El ritmo es tranquilo. El profesor Félix Aguilera le da una devolución a un grupo de alumnos que presentaron sus platos. Otros estudiantes están comenzando a cocinar pescado. La charla es amena e informal.

Los chicos deben preparar un plato que en gran parte es de su autoría. A Aguilera lo acompaña Abigail Silva, a punto de recibirse de licenciada y ya dedicada a la docencia.

“Yo salí de un técnico e iba a estudiar cocinar a un instituto de Neuquén. Pero en la Fiesta de la Manzana de 2013 y había folletos sobre la carrera. Mis padres son de la creencia que tiene más valor la educación pública que la privada, que tienen más peso. Así que me inscribí”, rememora Abigail. “ El primer año fue difícil porque estaban sólo el programa y las bases de la carrera. Fue un mundo diferente pero me gustó. Me gustó la institución y el cuerpo humano. Hacían mucha contención. Además había profesores como Félix que le pusieron mucha garra. Fue a pulmón de parte de todos”.

“Cuando me preguntan si es gastronomía yo les digo que sí pero no, que es mucho más amplio. Aprendemos patrimonio cultural, química, administración de empresas, costos, a hacer un plan de marketing”, resume.

Mientras Abigail habla, Cintia Ríos anuncia que su plato está listo. Aguilera y Silva lo evalúan, lo prueban y hacen preguntas precisas, también contestadas con detalle.

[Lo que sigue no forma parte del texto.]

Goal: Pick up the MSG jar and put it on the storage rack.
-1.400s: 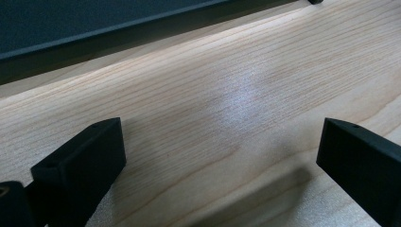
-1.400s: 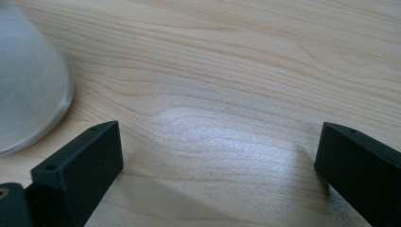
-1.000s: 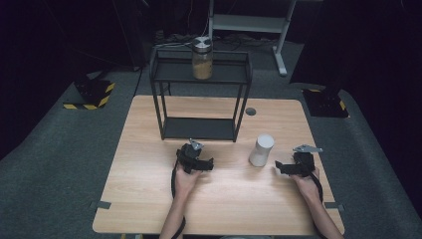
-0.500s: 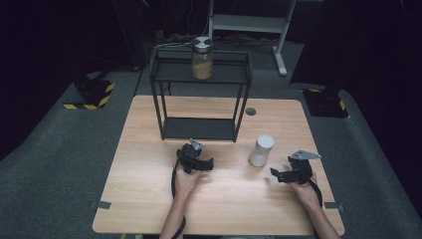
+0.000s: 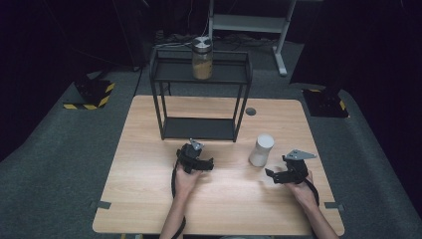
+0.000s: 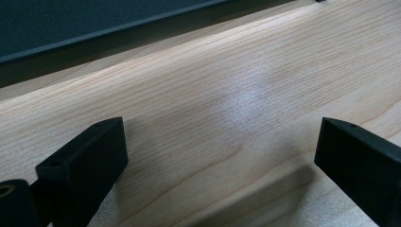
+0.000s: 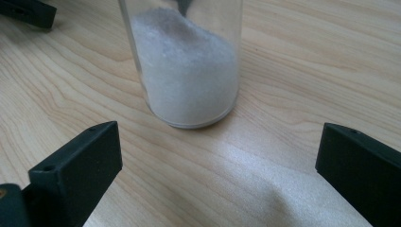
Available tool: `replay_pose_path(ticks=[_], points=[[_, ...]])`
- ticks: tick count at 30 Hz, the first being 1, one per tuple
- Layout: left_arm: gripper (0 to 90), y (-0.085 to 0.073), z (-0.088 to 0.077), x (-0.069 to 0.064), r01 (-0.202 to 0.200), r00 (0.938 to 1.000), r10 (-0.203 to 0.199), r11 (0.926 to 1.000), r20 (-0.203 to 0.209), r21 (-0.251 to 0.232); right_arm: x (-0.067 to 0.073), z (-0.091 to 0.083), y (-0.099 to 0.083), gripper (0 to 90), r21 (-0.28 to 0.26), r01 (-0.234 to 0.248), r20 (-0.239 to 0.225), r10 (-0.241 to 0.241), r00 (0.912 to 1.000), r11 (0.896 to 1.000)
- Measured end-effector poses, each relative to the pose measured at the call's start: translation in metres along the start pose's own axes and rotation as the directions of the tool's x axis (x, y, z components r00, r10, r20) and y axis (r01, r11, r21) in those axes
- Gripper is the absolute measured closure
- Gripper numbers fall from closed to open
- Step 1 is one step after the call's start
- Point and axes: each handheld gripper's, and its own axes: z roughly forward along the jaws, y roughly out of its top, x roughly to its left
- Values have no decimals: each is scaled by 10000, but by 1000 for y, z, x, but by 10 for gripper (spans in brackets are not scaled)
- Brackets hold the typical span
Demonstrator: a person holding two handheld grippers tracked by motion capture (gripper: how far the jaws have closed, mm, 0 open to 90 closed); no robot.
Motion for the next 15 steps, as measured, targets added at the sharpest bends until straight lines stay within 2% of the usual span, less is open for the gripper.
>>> replay_pose_path(ticks=[7, 9, 15], points=[[34, 0, 0, 1, 8, 10000, -8, 10000, 6, 7, 4, -2, 8, 13, -141, 235, -77, -236, 9997, 9996], [35, 0, 0, 1, 33, 10000, -33, 10000, 9, -12, 8, -2, 11, 21, -222, 449, 27, -448, 9990, 9987], [35, 0, 0, 1, 52, 10000, -52, 10000, 18, -23, 9, 0, 20, 21, -339, 593, -114, -597, 9981, 9977]])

En la materia que cursan están cocinando carnes exóticas como pescados planos, pato y liebre, entre otras.

Cintia cuenta que siempre le gustó cocinar en su familia. “Con una amiga investigamos y descubrimos la carrera en Regina. Ingresamos y ella ya está en cuarto. Yo estudio y trabajo en la facultad de Roca”, remarca.

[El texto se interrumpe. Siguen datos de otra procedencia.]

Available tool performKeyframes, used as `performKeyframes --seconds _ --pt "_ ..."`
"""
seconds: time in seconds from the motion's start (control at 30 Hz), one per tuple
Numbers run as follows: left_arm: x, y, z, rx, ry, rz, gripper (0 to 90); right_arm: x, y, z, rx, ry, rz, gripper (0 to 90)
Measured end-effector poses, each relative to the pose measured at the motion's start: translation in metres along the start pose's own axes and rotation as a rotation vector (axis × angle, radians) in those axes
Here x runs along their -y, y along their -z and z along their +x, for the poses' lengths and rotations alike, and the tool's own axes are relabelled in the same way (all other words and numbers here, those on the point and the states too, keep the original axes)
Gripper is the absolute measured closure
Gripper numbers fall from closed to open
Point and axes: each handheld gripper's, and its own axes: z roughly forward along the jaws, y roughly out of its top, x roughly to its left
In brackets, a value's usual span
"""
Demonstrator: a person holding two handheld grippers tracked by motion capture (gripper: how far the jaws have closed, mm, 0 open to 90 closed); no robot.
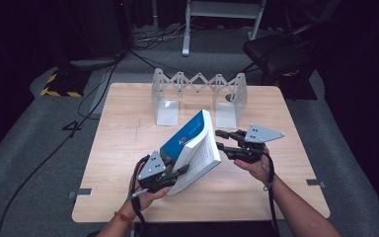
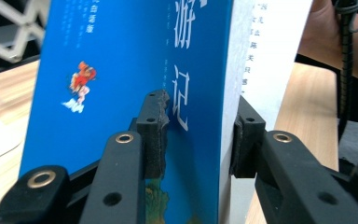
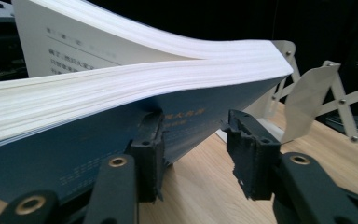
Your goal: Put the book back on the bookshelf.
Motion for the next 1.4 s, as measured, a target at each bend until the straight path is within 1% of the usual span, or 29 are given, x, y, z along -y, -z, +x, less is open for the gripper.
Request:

A su lado, Marcela Novoa cuenta su historia: “Me enteré de la carrera por un familiar. Iba a estudiar en Neuquén y por temas económicos no pude. Me iba a ir a Chubut a estudiar, estaba a punto y una tía me dijo que estaba esta carrera en Regina. Me anoté enseguida”. La estudiante afirma que “le encantó la carrera. Es muy amplia. Hay materias que son complicadas pero me gusta lo que estoy haciendo”. Marcela vive en la residencia universitaria y cuenta que su objetivo es estudiar la licenciatura.

Félix Aguilera: un chef y profesor con la “camiseta puesta”

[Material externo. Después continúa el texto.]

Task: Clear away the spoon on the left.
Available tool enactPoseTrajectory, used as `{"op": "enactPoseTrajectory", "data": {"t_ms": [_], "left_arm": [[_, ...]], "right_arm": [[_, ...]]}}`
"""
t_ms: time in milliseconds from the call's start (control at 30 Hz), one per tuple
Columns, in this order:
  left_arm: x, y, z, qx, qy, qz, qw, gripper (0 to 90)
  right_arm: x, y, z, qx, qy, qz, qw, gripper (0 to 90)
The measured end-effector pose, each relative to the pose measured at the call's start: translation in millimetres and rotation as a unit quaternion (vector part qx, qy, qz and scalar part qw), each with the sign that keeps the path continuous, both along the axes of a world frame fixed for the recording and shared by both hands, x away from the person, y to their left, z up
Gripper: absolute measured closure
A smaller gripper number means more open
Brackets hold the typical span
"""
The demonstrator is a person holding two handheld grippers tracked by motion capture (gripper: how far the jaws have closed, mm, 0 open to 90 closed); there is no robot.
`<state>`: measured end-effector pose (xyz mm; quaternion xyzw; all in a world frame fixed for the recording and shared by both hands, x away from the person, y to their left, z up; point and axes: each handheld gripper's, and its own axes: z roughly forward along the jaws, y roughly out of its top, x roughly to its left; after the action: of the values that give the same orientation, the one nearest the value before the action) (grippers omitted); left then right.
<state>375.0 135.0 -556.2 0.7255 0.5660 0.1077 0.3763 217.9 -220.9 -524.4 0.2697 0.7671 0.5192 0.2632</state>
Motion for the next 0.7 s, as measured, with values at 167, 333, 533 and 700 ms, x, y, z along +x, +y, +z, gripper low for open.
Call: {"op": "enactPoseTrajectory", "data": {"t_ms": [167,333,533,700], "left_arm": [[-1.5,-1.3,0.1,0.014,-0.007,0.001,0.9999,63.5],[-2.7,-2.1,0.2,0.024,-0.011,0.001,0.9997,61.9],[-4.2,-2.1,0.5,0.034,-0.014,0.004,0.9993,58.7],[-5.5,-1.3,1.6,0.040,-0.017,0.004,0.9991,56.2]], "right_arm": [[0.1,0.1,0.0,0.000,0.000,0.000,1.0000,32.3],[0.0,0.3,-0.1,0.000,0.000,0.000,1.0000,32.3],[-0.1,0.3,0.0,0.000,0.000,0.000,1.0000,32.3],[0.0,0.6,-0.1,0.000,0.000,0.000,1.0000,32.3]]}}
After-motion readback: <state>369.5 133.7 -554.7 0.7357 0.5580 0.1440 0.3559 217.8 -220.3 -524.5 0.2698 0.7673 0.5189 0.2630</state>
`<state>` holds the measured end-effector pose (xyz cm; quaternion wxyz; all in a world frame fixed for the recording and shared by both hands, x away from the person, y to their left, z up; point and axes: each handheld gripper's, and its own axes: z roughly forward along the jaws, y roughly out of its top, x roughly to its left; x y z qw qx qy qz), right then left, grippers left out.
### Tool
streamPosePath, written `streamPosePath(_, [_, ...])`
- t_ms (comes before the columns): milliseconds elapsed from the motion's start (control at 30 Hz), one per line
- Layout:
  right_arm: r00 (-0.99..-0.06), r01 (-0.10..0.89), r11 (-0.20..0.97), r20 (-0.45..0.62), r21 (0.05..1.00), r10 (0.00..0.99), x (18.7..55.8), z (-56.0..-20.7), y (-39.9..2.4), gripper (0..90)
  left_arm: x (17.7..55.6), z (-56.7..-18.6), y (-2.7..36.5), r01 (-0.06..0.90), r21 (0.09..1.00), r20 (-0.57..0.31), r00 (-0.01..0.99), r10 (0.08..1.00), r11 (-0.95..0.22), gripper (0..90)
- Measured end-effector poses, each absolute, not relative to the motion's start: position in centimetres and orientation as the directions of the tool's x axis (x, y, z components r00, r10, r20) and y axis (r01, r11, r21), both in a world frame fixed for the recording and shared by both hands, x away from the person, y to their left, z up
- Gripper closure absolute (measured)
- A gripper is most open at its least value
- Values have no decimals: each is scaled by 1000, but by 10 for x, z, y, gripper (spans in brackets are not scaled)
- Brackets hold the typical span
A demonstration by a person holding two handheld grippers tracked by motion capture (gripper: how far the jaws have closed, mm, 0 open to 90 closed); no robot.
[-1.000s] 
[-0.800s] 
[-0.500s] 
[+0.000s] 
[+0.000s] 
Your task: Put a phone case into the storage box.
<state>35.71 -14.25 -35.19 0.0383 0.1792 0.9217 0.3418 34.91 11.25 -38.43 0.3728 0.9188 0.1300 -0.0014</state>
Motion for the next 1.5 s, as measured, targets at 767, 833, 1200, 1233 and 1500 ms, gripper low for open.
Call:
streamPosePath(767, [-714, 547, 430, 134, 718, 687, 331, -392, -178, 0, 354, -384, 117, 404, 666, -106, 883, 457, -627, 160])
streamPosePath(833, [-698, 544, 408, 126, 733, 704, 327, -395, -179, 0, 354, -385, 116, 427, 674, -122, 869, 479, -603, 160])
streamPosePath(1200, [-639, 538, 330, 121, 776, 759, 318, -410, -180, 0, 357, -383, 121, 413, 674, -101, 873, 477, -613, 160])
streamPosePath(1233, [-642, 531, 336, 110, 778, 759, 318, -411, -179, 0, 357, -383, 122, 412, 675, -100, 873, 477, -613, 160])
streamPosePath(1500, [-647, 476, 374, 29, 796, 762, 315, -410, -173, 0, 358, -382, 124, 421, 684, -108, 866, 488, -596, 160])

Félix Aguilera se define con una frase: “Tengo la camiseta de la facultad puesta”.

Aguilera es profesor de Cocina 1, 2 y 3 en la carrera y está desde el inicio de la carrera.

“Vengo de la gastronomía normal. Cuando descubrí la docencia hice un vuelco en mi vida”, aclara.

Felix es de Neuquén, desde donde viaja dos o tres veces a la semana.

En 2001, luego de estudiar gastronomía en la región y Buenos Aires, decidió irse del país en plena debacle socioeconómica. “Me fui llorando y prometiendo que no iba a volver más”, recuerda ahora. En 2008 regresó luego de trabajar varios años afuera, principalmente en Italia, pero también en Costa Rica.

“Allá (por Europa) la gastronomía tiene una mirada más profesional. Recién ahora acá se la está viendo así. Les digo a mis alumnos que tienen que invertir en capacitación como lo hacen otras profesiones, porque esto va cambiando cada año”.

“Me encanta la carrera, le faltan muchas cosas, pero también es nuevo para los mismos directivos. Es un hijo que está creciendo y tiene 5 años. Está aprendiendo. Hay que darle tiempo”, sintetiza, mientras espera que un grupo de alumnos termine de prepara un plato.

“Recién hace un par de años entiendo lo que es ser docente universitario, tener el apoyo de una universidad como ésta. En el mundo no hay muchas universidades de gastronomía pero, como dijo Ferrán Adriá (célebre chef español) ‘recién después de 200 años le estamos dando importancia a la gastronomía’”.

Aguilera remarca: “Esta es la primera carrera nacional, pública y gratuita, en Buenos Aires hay títulos similares pero son todas carreras pagas”.

Afirma que la docencia le hizo descubrir que la gastronomía no es solo cocinar, sino también investigar. “Estoy en un proyecto de investigación que va a durar cuatro años con opción a renovar”, comenta entusiasmado.

El chef neuquino se muestra orgulloso de la formación de sus alumnos. Advierte que cuando comienzan sus clases les remarca: “Acá no vamos a estudiar para divertinos o hacer lo de la tele, acá van a salir profesionales. Y van a entender las cosas que pasan y por qué pasan”.

Ante la pregunta de si no lo cansa viajar desde Neuquén a Regina, no duda: “Vengo porque me gusta”.